EXERCISE BRIEF
Working through the lines below, return each one that holds "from".

DATA UNDER STUDY

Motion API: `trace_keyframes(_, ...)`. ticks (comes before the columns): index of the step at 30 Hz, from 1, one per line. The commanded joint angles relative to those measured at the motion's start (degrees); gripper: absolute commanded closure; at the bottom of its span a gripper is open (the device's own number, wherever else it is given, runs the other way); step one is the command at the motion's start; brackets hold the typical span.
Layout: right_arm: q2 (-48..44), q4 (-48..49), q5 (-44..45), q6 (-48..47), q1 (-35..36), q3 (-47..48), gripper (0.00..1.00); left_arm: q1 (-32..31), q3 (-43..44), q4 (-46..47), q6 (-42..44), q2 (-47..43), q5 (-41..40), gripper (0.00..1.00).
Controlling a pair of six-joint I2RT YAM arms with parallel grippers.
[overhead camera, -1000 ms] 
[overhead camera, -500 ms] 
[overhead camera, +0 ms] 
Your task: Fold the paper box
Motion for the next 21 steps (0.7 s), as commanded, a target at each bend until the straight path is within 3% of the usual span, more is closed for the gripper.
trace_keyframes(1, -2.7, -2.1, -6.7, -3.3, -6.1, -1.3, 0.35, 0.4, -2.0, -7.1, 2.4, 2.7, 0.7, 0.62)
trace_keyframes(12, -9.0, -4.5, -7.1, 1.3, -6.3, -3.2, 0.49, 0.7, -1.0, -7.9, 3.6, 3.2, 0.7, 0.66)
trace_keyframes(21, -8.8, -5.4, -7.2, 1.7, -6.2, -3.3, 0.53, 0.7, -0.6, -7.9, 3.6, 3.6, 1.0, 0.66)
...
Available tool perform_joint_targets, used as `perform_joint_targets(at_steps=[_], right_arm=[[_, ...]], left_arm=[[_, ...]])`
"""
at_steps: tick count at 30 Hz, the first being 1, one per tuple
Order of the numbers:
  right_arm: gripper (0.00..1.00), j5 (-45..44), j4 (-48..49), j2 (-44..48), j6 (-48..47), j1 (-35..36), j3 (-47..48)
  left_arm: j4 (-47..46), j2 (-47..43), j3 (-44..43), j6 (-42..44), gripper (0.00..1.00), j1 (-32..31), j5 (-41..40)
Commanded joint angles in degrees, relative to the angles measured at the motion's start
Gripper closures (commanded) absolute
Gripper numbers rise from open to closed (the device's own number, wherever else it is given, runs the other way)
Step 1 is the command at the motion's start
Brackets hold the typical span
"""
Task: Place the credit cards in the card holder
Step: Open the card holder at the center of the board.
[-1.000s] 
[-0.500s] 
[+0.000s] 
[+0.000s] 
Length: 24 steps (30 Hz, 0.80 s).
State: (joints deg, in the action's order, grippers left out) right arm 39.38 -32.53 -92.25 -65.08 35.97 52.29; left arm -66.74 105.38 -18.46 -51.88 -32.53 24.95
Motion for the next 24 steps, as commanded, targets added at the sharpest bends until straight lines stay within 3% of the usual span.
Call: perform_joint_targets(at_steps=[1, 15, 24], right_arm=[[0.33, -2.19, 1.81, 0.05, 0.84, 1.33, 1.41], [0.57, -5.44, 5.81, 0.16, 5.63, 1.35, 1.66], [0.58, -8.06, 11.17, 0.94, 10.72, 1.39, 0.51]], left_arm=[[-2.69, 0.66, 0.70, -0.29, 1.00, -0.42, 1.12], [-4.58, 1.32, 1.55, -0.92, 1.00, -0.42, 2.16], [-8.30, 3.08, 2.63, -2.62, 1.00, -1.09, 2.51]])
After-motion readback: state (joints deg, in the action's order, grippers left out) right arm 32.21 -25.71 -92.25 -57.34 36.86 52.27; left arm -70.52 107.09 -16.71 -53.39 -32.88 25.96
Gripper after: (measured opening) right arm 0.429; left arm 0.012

YOUR SOLUTION
Motion API: `trace_keyframes(_, ...)`. ticks (comes before the columns): index of the step at 30 Hz, from 1, one per line. The commanded joint angles relative to those measured at the motion's start (degrees); gripper: absolute commanded closure; at the bottom of its span a gripper is open (the device's own number, wherever else it is given, runs the other way); step one is the command at the motion's start; brackets hold the typical span.
Gripper numbers rise from open to closed (the device's own number, wherever else it is given, runs the other way)

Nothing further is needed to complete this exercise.